Doch zurück zum obigen Postulat. Vergesellschaftete Produktionsmittel, habe ich gesagt, sind Produktionsmittel, die die Gesellschaft auch dann nicht aus der Hand gibt, wenn sie individuelles Eigentum geworden sind. Aber um sie aus der Hand geben oder in ihr festhalten zu können, muss die Gesellschaft sie erst einmal haben. Es ist schon angeklungen: In gewisser Weise hat sie die Produktionsmittel tatsächlich, und die Frage ist nur, wann sie daraus einmal entschiedene Konsequenzen zieht. Das tut sie bisher nicht. Ein Staat figuriert als ihr Vertreter, der sie nicht wirklich vertritt, vielmehr sein eigenes Staatsinteresse verficht. Und doch stehen im Grundgesetz die Sätze: „Eigentum verpflichtet. Sein Gebrauch soll zugleich dem Wohle der Allgemeinheit dienen.“ Eigentum hat „Inhalt und Schranken“, die „durch die Gesetze bestimmt“ werden. Was will man denn mehr? Dasselbe wird sogar auch vom Erbrecht gesagt. (Artikel 14) Der Staat mag sich an die Stelle der Gesellschaft gesetzt haben, aber so weit, ihr das verbriefte Recht abzuerkennen, ist er nicht gegangen.
Im übrigen: So unbefriedigend es ist, dass er sich an ihre Stelle setzt, ist es doch auch wieder bemerkenswert, wie weit er dann unter Umständen darin geht, sich der Produktionsmittel wirklich zu bemächtigen. In Kriegen hat er das exzessiv getan. Ausgerechnet in Kriegen.
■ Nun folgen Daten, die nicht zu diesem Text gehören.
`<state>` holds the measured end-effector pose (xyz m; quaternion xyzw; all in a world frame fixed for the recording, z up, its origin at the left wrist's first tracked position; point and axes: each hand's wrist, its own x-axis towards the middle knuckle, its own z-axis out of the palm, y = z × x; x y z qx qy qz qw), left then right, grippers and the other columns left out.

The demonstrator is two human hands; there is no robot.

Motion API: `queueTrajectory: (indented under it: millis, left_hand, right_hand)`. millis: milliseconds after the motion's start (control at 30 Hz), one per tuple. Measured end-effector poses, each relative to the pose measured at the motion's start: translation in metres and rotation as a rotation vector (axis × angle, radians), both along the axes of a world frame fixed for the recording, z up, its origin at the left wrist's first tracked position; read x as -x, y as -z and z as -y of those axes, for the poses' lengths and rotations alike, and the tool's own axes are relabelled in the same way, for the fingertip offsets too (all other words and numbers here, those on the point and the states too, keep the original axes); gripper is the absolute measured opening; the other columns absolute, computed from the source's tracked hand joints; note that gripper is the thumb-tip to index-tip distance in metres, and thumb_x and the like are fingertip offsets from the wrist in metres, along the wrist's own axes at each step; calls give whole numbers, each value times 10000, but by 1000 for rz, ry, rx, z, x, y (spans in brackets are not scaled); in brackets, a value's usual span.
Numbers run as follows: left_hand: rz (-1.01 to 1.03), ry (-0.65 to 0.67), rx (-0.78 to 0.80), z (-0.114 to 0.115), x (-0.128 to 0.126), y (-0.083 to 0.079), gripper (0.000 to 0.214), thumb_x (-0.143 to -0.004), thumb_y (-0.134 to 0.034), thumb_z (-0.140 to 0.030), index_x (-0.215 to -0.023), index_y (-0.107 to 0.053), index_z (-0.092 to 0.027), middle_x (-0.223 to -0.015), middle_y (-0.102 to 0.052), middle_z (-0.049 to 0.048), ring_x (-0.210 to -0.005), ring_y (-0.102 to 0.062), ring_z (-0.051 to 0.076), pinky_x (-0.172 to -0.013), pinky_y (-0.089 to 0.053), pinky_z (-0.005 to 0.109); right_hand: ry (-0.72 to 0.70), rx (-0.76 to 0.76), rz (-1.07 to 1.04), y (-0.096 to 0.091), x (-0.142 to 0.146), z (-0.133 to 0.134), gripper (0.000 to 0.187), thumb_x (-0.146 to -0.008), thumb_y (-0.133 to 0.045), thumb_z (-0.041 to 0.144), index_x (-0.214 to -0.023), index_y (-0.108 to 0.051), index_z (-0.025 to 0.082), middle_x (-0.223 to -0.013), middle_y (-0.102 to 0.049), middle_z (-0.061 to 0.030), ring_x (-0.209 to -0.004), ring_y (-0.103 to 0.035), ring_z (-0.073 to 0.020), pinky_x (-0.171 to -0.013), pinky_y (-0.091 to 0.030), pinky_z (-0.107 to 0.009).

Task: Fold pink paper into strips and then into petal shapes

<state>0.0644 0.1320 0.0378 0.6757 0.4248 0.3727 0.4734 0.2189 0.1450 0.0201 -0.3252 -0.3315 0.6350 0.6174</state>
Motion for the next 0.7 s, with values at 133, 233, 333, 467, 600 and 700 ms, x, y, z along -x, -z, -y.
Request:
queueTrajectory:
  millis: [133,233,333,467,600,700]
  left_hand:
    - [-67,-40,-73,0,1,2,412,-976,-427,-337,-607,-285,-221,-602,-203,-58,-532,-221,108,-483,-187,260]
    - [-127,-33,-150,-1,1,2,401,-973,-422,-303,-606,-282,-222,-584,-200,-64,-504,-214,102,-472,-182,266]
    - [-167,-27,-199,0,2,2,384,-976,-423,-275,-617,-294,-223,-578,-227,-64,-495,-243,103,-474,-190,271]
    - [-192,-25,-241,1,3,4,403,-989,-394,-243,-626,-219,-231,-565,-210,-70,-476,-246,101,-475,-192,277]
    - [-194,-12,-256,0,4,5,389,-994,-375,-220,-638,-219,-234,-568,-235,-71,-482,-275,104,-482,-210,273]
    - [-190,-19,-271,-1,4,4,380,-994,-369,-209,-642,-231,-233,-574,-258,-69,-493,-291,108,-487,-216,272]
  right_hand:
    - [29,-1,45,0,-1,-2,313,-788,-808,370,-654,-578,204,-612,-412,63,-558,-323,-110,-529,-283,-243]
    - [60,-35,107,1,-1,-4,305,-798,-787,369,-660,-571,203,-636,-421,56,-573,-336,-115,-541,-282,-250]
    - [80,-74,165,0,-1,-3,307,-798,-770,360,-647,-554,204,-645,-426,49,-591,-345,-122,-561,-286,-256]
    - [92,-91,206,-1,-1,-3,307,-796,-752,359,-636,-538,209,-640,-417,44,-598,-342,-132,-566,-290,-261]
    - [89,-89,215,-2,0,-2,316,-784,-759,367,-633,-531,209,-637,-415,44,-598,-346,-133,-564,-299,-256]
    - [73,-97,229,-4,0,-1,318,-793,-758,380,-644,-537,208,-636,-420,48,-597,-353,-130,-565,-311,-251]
Dennoch hat weder der Staat noch die Gesellschaft die Produktionsmittel in der Hand. Die Gesellschaft bräuchte nur ihr Recht geltend zu machen, aber wie die Dinge liegen, wäre dazu wirklich erst eine „Vergesellschaftung“ notwendig. Wiederum würde die Vergesellschaftung nur darin bestehen, dass die Gesellschaft ihr Recht proklamiert. Vielleicht wäre die Einführung von Marktwahlen ein geeigneter erster Schritt. Doch halt, wovon reden wir? Von einer „Revolution“? Die Frage drängt sich jetzt auf, weil man sich der Gracchen im antiken Rom erinnert: Sie wollten nur das Landrecht durchsetzen, das immer schon gegolten hatte, und entfesselten einen hundertjährigen Bürgerkrieg. Aber schon Friedrich Engels ist zu dem Schluss gekommen, dass „Revolutionen“ in der hoch industrialisierten Gesellschaft unmöglich geworden sind. Dieses Thema will ich in der nächsten Notiz exponieren.